Move docs to spec

2025-12-09 04:39:24 +00:00 · 2024-03-11 17:55:05 -04:00
parent 0889627e60
commit a3a009a7e9
20 changed files with 0 additions and 0 deletions
--- a/Exclusions.md
+++ b/Exclusions.md
@@ -0,0 +1,23 @@
+Upon an issue with the DKG, the honest validators must remove the malicious
+validators. Ideally, a threshold signature would be used, yet that would require
+a threshold key (which would require authentication by a MuSig signature). A
+MuSig signature which specifies the signing set (or rather, the excluded
+signers) achieves the most efficiency.
+
+While that resolves the on-chain behavior, the Tributary also has to perform
+exclusion. This has the following forms:
+
+1) Rejecting further transactions (required)
+2) Rejecting further participation in Tendermint
+
+With regards to rejecting further participation in Tendermint, it's *ideal* to
+remove the validator from the list of validators.

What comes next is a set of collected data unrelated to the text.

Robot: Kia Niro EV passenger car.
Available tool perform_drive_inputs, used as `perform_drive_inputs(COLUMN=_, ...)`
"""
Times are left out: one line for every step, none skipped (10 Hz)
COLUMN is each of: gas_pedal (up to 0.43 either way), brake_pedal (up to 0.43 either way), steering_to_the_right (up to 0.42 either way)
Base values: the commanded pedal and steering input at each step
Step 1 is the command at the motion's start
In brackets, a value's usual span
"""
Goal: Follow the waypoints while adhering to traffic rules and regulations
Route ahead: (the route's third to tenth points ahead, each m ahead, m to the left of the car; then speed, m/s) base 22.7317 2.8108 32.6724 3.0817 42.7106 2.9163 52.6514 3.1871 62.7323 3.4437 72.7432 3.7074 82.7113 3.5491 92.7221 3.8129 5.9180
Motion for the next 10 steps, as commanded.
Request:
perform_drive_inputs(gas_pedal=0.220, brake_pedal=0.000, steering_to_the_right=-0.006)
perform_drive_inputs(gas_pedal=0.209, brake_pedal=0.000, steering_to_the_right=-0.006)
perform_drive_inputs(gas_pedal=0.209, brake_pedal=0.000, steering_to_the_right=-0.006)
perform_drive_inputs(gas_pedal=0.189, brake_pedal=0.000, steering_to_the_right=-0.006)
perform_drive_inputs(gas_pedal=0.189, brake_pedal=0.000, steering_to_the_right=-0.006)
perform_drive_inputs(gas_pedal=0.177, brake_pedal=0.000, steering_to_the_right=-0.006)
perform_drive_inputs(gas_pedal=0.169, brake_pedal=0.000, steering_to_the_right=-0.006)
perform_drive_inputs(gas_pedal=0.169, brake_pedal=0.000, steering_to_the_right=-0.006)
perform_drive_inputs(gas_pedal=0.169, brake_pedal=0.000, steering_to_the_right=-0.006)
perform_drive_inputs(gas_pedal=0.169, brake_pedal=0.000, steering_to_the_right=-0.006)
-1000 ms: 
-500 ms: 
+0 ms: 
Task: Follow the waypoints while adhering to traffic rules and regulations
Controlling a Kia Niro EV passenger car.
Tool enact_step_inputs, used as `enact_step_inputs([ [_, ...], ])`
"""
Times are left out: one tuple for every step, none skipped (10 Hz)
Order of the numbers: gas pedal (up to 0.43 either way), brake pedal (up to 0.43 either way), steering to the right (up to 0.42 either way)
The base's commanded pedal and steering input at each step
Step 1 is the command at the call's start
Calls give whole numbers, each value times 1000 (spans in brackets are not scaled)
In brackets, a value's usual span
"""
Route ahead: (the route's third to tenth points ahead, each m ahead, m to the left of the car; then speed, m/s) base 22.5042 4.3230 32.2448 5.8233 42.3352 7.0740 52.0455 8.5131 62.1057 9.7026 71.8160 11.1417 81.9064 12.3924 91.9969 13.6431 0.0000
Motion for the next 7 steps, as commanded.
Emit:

Each validator removed from
+participation, yet not from the list of validators, increases the likelihood of
+the network failing to form consensus.
+
+With regards to the economic security, an honest 67% may remove a faulty
+(explicitly or simply offline) 33%, letting 67% of the remaining 67% (4/9ths)
+take control of the associated private keys. In such a case, the malicious
+parties are defined as the 4/9ths of validators with access to the private key
+and the 33% removed (who together form >67% of the originally intended
+validator set and have presumably provided enough stake to cover losses).